There is no reason for weeks to go by without a single entry being posted here. In my word files I have dozens of articles I have started that just need a little tweak to be ready for posting . My only excuse is, I guess, nothing more than pure laziness.
My last post was made June 29th. Several days before I had been released from the hospital, and I was in a very tenuous mood while waiting for the verdict on my most recent health episode. I guess that accounts for the subject of my last post. I have to admit I have been giving life and death matters a lot of thought lately. Nothing like having a possible death sentence hanging over your head to get you thinking.
Well, I guess I should start at the top and explain. I have suffered from fibromyalgia for thirty years. I had the illness long before most doctors had ever heard of it or would admit it was a real medical problem, and long before the American Medical Association gave it status as an illness by giving it a name and a set of symptoms.
For years I went to doctor after doctor with my list of complaints only to be repeatedly dumped into one of two classifications. Some doctors would get that glassy eyed look wondering how fast they could get rid of this dingbat. A look that told you they considered you just another neurotic female in need of pacifying. You knew that the word hypochondriac was going to be written in bold red letters on your chart the minute you left the room. Others would lump all your problems into that quote-unquote “female bag” and refer you to the nearest gynecologist.
By the time I found a doctor that took my symptoms and list of complaints seriously and actually gave my mystery disorder a name (yes, disorder was how it was described back then) most of my family and friends and certainly my husband and daughter had already written me off as a nut case suffering from some mysterious mental illness. I was repeatedly told that my illness was not real. They would say, things like “its all in your head.” or “just get over it” or questioned whether I liked to be thought of as crazy.
After a while you actually begin to think that you really are a brick short of a full load, but in my defense I believe that all of you would feel crazy to if you went days without sleeping with diffused chronic pain, no energy, no life, no hope, and had been bounced from one doctor to another and given dozens of tests and took numerous drugs which didn’t help. All your lab results were normal and still you got worse year after year! Add to that numerous complaints including: anxiety, depression, fatigue, chronic pain, insomnia, IBS, MVP, tingling in your extremities, night sweats, headaches, reflux, and other symptoms. Are you crazy?
It is understandable, I guess, that others could not understand what I was going through. I did not understand it either. Over the years I learned that the only way I could avoid all the negative attitudes and misconceptions about my mental state was to suffer in silence. I tried to develop a way of coping that did not add fuel to the fire of already badly distorted ideas about me.
One major problem with a chronic pain disorder is that you become so used to having something hurt that you tend to ignore any new pain as being just a new wrinkle in the old package. This lack of pain consideration causes you to run the risk of ignoring symptoms of a new more serious illness in its early stages, thus causing an emergency situation to arise.

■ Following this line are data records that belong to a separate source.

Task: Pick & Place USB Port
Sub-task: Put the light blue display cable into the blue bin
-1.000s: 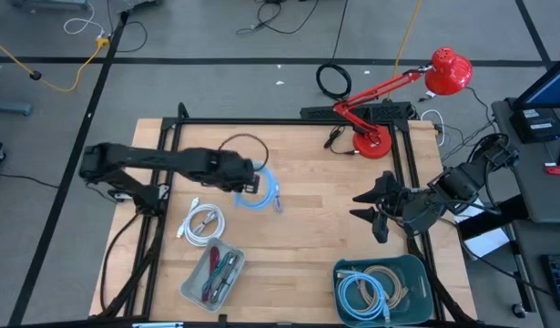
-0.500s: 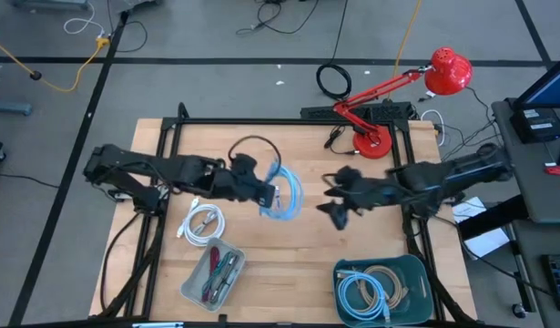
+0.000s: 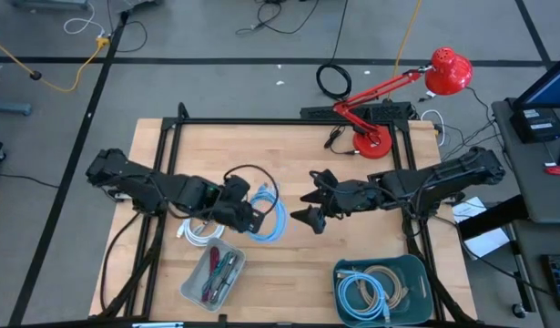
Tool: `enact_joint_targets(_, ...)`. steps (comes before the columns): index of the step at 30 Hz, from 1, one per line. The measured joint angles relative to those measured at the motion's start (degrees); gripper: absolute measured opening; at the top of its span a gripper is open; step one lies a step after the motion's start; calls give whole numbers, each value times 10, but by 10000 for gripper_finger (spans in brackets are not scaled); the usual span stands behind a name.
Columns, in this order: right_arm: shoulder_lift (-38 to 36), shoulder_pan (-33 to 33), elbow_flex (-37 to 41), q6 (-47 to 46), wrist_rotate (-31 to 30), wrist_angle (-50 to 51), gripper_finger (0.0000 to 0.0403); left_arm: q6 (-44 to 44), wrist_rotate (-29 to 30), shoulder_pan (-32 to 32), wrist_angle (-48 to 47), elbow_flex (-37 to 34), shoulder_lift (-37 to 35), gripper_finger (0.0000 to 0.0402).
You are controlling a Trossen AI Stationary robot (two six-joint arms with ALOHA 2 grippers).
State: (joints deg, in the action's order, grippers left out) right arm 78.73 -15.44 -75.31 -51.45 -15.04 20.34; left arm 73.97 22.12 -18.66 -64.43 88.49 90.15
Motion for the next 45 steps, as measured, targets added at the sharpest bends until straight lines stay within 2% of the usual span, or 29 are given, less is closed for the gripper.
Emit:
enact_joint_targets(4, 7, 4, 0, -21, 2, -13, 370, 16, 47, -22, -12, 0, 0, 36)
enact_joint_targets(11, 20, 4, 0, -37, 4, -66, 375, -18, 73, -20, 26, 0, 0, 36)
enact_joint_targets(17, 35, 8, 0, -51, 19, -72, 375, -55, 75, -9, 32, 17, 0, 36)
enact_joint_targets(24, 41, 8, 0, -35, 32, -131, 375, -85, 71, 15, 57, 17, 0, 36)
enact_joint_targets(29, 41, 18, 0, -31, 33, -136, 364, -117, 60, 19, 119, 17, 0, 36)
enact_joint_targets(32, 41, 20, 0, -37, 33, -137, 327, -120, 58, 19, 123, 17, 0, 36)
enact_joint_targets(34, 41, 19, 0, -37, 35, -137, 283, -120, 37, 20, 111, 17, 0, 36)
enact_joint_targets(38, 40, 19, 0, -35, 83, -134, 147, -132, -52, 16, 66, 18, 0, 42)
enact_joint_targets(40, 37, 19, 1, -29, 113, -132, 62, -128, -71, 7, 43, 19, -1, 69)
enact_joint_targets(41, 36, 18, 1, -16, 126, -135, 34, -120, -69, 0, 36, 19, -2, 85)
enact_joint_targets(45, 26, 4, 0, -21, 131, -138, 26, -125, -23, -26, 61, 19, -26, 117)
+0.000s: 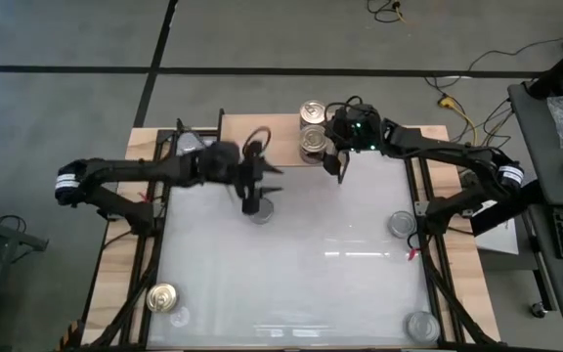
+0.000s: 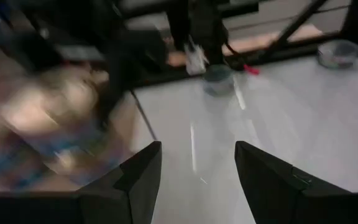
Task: Stack canned seafood by type on shelf
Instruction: Stack the blue-pink tuna can on top of the other blue-pink tuna can on the shelf
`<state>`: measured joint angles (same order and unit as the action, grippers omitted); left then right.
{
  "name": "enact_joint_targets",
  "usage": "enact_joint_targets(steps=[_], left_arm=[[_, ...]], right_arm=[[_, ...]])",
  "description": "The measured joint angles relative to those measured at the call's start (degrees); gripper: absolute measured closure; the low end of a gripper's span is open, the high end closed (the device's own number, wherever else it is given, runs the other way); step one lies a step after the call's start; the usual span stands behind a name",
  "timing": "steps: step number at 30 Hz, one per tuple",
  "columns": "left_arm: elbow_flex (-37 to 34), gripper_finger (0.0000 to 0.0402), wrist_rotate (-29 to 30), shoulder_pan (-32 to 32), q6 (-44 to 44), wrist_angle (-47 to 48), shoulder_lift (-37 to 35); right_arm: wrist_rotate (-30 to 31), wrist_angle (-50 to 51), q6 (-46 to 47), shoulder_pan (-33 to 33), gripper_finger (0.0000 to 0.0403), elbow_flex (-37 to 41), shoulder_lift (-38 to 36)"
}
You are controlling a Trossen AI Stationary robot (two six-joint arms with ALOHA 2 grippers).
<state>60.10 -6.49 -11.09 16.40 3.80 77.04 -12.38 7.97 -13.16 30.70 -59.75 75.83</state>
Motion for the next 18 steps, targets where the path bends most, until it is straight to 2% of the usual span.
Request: enact_joint_targets(steps=[5,10,18], left_arm=[[9.17,0.0213,-0.09,-4.93,4.51,1.63,4.50],[17.99,0.0213,-0.21,-7.09,8.25,4.67,11.29],[27.24,0.0212,-0.39,-9.93,8.32,5.45,22.02]], right_arm=[[-0.06,0.04,0.95,0.44,0.0037,0.18,1.76],[0.36,0.04,1.19,0.53,0.0037,0.25,2.06],[0.28,1.04,1.36,1.23,0.0035,0.25,1.97]])
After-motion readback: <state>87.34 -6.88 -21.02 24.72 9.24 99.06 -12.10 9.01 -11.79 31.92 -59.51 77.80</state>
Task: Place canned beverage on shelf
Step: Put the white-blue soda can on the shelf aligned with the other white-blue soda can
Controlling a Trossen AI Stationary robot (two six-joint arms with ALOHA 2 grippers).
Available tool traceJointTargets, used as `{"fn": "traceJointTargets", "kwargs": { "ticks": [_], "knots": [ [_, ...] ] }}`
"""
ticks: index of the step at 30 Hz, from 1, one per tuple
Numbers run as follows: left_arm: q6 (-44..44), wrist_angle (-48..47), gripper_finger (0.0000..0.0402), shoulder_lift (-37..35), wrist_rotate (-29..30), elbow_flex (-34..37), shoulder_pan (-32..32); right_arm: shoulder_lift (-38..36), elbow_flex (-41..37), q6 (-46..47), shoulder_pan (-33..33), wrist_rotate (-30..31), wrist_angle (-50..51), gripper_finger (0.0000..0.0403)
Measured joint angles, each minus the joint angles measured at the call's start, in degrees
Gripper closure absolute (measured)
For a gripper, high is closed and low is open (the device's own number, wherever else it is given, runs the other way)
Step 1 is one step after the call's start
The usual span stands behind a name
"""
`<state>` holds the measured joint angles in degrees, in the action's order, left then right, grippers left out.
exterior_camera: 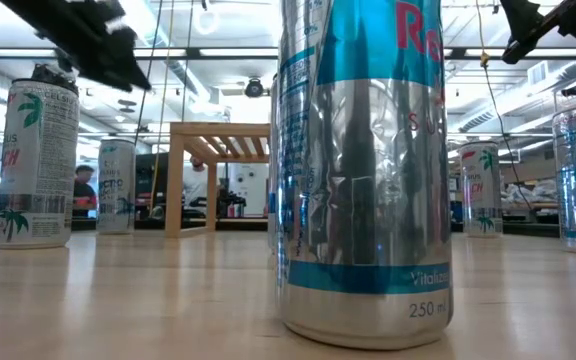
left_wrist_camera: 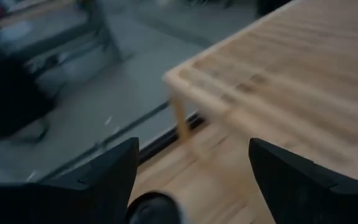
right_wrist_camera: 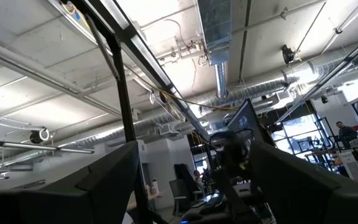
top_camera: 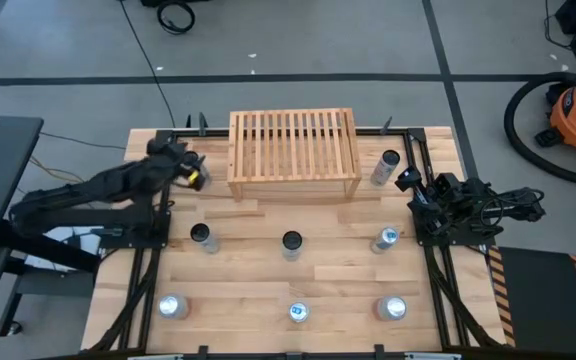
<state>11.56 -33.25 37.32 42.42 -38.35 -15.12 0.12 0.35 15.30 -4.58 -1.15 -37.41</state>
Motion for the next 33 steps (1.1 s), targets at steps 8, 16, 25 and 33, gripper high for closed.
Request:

When I met my Frank, I made several mistakes. First, I told him I had fibromyalgia and left him to do his own research about the illness. Second, I continued to live my stoic suffer-in-silence way of life. As a result; when I had a flareup that put me out of commission, I not only scared the shit out of him but caused him to accuse me of lying about the real state of my health. So what happened? Here is the story.
With fibromyalgia you have eighteen trigger points throughout your body which react to different things and cause inflammation and pain. Rainy weather is one that most affects me and we had been having a lot of rain over several weeks. This caused a flareup of the trigger points in my back and chest and I was having lots of discomfort in those areas.
I have always been a fast walker. I have short legs and take short fast steps. Not many people are able to keep pace with me, but my Frank not only keeps up, but causes me to have to work at keeping his pace. Each night we go for a walk and I have to really work at maintaining the pace he sets. One night last month as Frank and I were out walking I began to get very winded and had to ask him to slow down. I figured it was due to the flareup in my chest and brushed it off as nothing important. Later that night I began to have some serious pain in my chest that woke me up. Not wanting to worry Frank, I got up and settled down in the recliner in the living room. Frank, found me there sometime later. As he said, I exhibited the classic symptoms of a heart attack: cold clammy skin, pain in my chest, very slow heart beat, shortness of breath and a general feeling of malaise. Before I could protest he had me in the car on the way to the emergency room of the local hospital.
After a overnight stay and dozens of test I was released with the assurance that I had not had a heart attack but no knowledge of what had actually taken place and a fist full of slips for appointments in the outpatient dept. for further testing to rule out other possible causes for my once again mysterious episode. Reassured that I was not in any immediate danger and with testing a week in the future we headed off on our previously scheduled trip to Omaha to celebrate the fourth of July holiday and the birthday my sister and I share on July 7th.
Since returning home, I have completed all the required tests and we are waiting for the results. My nerves are on edge and I am still in a pensive mood. Will this be just another occasion of more normal results with no answers, or will I be handed some major bad news.
Only time will tell. I will keep you posted.